> Exercise
The whole listing, except its pictures, is to be repeated exactly.

> Exercise data
☆ ☆ ☆ ☆ ☆

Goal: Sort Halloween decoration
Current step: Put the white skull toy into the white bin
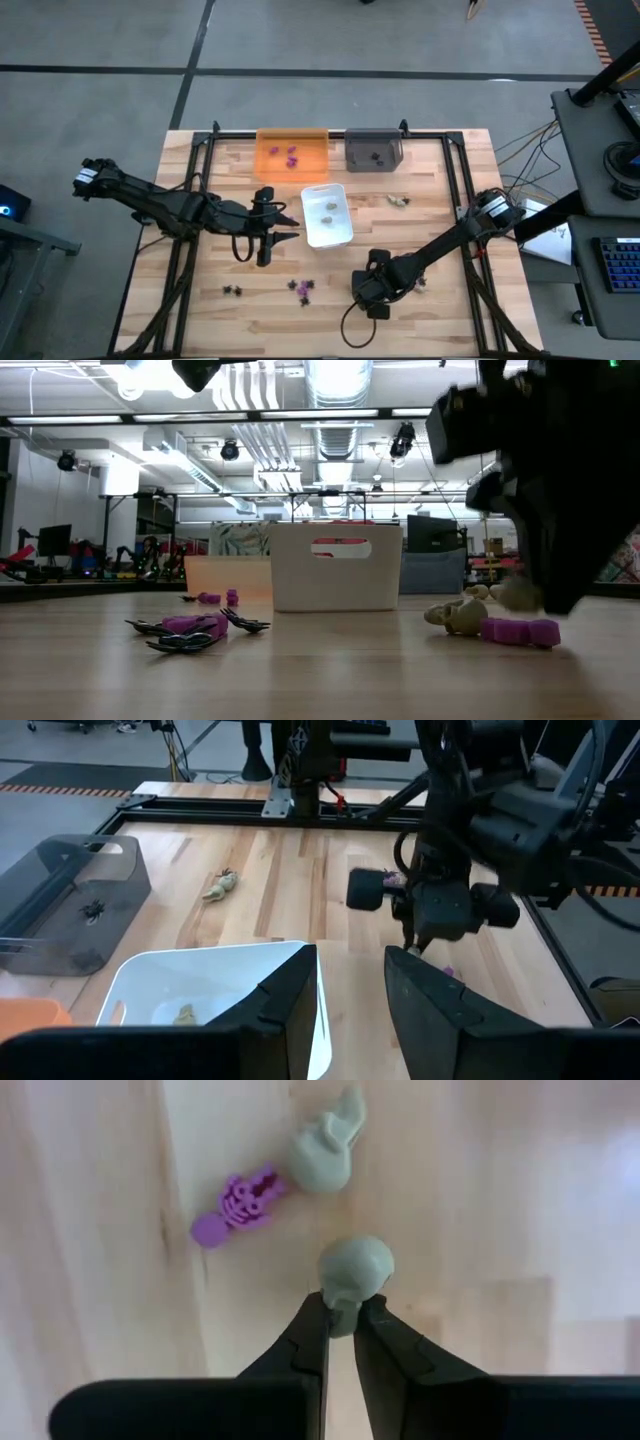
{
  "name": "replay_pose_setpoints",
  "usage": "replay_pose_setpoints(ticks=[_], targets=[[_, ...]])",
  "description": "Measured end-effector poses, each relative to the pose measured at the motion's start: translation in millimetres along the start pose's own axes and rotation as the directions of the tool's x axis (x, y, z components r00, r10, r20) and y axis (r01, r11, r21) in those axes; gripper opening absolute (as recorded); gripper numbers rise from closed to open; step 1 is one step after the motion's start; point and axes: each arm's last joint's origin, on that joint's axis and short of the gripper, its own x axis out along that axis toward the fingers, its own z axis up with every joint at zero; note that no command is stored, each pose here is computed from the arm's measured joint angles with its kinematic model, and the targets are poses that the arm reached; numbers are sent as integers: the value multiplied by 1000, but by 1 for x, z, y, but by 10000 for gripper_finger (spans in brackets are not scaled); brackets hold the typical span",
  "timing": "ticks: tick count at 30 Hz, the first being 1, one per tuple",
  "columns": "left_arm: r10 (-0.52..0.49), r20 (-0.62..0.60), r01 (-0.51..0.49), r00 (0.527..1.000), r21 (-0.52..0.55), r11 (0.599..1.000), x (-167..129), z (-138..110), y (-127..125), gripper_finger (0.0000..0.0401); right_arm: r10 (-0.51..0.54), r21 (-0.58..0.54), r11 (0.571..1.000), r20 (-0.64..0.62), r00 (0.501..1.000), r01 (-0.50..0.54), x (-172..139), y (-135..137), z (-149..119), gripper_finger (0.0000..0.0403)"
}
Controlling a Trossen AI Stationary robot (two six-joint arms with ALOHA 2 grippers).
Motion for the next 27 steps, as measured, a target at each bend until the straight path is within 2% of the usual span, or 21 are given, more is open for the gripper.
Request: replay_pose_setpoints(ticks=[5, 13, 21, 27], targets=[[-2, 9, 2, 1000, 0, 1000, 0, 1, 0, 102, -1, 9, 1000, 18, 1000, 1, -27, -9, 4, 29], [-6, 34, 6, 999, 0, 1000, 0, 3, -1, 102, -102, 44, 994, 195, 976, 95, -65, -45, 22, 29], [-6, 33, 6, 999, 0, 1000, 0, 3, -1, 102, -162, 30, 987, 278, 947, 160, -71, -100, 53, 28], [-6, 32, 6, 999, 0, 1000, 0, 3, -1, 102, -144, 43, 990, 348, 927, 137, -74, -142, 72, 28]])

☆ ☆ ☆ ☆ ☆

> Finished exercise
Goal: Sort Halloween decoration
Current step: Put the white skull toy into the white bin
{
  "name": "replay_pose_setpoints",
  "usage": "replay_pose_setpoints(ticks=[_], targets=[[_, ...]])",
  "description": "Measured end-effector poses, each relative to the pose measured at the motion's start: translation in millimetres along the start pose's own axes and rotation as the directions of the tool's x axis (x, y, z components r00, r10, r20) and y axis (r01, r11, r21) in those axes; gripper opening absolute (as recorded); gripper numbers rise from closed to open; step 1 is one step after the motion's start; point and axes: each arm's last joint's origin, on that joint's axis and short of the gripper, its own x axis out along that axis toward the fingers, its own z axis up with every joint at zero; note that no command is stored, each pose here is computed from the arm's measured joint angles with its kinematic model, and the targets are poses that the arm reached; numbers are sent as integers: the value multiplied by 1000, but by 1 for x, z, y, but by 10000 for gripper_finger (spans in brackets are not scaled); brackets hold the typical span",
  "timing": "ticks: tick count at 30 Hz, the first being 1, one per tuple",
  "columns": "left_arm: r10 (-0.52..0.49), r20 (-0.62..0.60), r01 (-0.51..0.49), r00 (0.527..1.000), r21 (-0.52..0.55), r11 (0.599..1.000), x (-167..129), z (-138..110), y (-127..125), gripper_finger (0.0000..0.0401); right_arm: r10 (-0.51..0.54), r21 (-0.58..0.54), r11 (0.571..1.000), r20 (-0.64..0.62), r00 (0.501..1.000), r01 (-0.50..0.54), x (-172..139), y (-135..137), z (-149..119), gripper_finger (0.0000..0.0403)"
}
Controlling a Trossen AI Stationary robot (two six-joint arms with ALOHA 2 grippers).
Motion for the next 27 steps, as measured, a target at each bend until the straight path is within 2% of the usual span, or 21 are given, more is open for the gripper.
Request: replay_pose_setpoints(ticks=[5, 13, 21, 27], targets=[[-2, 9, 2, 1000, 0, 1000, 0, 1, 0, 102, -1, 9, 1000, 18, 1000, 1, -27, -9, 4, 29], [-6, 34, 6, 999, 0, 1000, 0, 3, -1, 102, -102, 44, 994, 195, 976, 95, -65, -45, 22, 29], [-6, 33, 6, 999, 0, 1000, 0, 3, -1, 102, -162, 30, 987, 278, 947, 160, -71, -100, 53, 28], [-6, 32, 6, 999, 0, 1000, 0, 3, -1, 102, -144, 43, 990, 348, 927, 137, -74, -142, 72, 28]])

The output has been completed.